• ACTIVITY: All of the data below should be printed again exactly, pictures excluded.
Content starts
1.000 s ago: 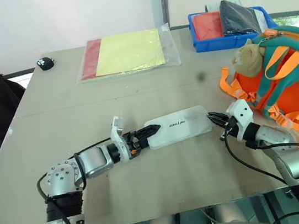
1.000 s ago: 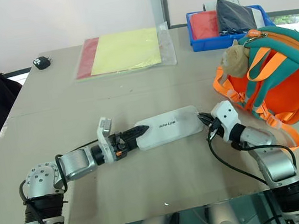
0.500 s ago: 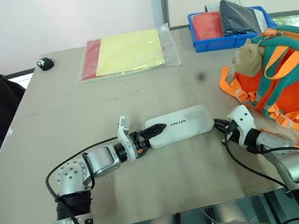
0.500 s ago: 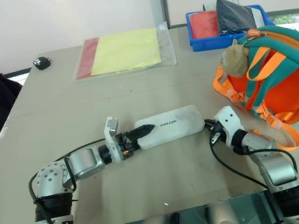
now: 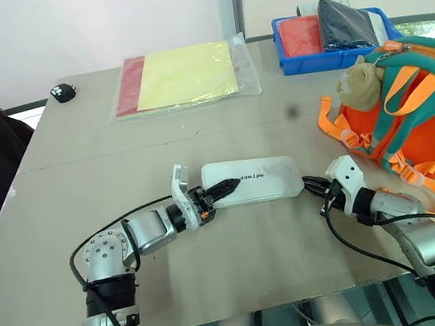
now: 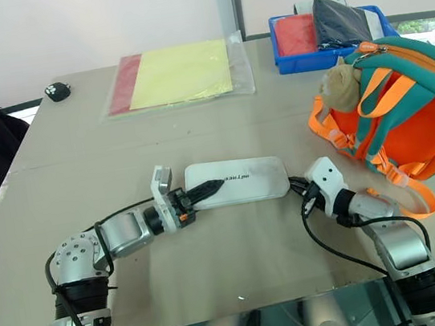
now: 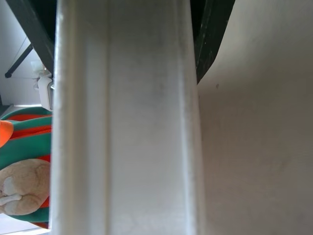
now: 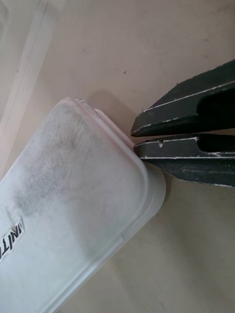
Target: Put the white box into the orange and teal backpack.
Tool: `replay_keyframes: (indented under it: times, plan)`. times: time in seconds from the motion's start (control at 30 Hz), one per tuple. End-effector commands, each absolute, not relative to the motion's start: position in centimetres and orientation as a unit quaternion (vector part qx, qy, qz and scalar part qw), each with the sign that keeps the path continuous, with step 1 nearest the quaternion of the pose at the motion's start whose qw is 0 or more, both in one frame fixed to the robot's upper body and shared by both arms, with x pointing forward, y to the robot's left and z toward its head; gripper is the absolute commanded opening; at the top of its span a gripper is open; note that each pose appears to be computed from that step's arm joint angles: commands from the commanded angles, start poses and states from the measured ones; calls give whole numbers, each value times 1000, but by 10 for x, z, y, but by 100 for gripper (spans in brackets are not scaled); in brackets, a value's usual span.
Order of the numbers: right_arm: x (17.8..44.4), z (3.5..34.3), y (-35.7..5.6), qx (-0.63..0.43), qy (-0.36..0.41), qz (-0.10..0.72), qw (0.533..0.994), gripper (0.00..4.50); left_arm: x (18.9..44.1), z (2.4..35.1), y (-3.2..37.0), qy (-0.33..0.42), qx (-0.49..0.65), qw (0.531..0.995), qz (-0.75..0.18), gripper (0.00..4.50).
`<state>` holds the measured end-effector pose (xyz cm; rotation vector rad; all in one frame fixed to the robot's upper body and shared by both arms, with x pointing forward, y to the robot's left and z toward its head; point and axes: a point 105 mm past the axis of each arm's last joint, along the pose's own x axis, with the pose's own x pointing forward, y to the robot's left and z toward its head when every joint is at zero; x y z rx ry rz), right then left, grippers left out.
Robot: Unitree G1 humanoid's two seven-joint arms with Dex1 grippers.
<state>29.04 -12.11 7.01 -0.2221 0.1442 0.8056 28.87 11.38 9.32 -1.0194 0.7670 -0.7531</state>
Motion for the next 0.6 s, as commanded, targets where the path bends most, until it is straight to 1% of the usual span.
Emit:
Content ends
• SOLUTION FOR THIS EXERCISE:
1.000 s ago: 
1.000 s ago: 
0.500 s ago: 
0.500 s ago: 
now: 
now: 
now: 
now: 
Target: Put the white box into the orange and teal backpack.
Tool: `replay_keyframes: (indented under it: times, plan)`. times: time in seconds from the motion's start (control at 30 Hz), one per tuple. End-effector commands, each absolute, not relative to the motion's start: position in centimetres and orientation as a unit quaternion (vector part qx, qy, qz and scalar part qw), each with the sign that keeps the path continuous, with step 1 nearest the quaternion of the pose at the motion's start whose qw is 0 or more, both in one frame fixed to the robot's upper body and shared by both arms, with x pointing forward, y to the robot's left and z toward its head; gripper is the absolute commanded opening; at the top of its span a gripper is open; note that each pose appears to be computed from that step's arm joint angles: commands from the commanded angles, start poses and states from the measured ones; calls give whole numbers, each value times 1000, but by 10 for x, z, y, but by 100 for gripper (spans in brackets are not scaled); in brackets, a value's usual span.
Order of the numbers: right_arm: x (17.8..44.4), z (3.5..34.3), y (-35.7..5.6), qx (-0.63..0.43), qy (-0.36..0.41), qz (-0.10..0.72), qw (0.533..0.994), gripper (0.00..4.50); left_arm: x (18.9..44.1), z (2.4..35.1), y (-3.2..37.0), qy (-0.33..0.42), qx (-0.49..0.65), qw (0.531..0.995), qz (-0.75..0.18), gripper (0.00..4.50).
`<state>` holds the measured end-effector pose (xyz cm; rotation vector rad; all in one frame fixed to the robot's upper body and shared by both arms, with x pointing forward, y to the robot's left and z toward its head; point and axes: a point 105 mm past the axis of each arm's last joint, along the pose's own x axis, with the pose's own x pointing forward, y to the robot's left and z toward its head when every joint is at zero; x y z rx ry rz), right then left, grippers left out.
Robot: Unitree G1 humanoid's two seven-joint arms with Dex1 grippers.
<state>29.04 -12.11 7.01 -0.2221 0.1442 0.8056 28.87 11.38 9.32 -1.0194 0.7670 -0.7531</state>
Motion for the next 0.6 s, as commanded, targets where the path bends most, until it is straight to 1% of the usual span.
Emit:

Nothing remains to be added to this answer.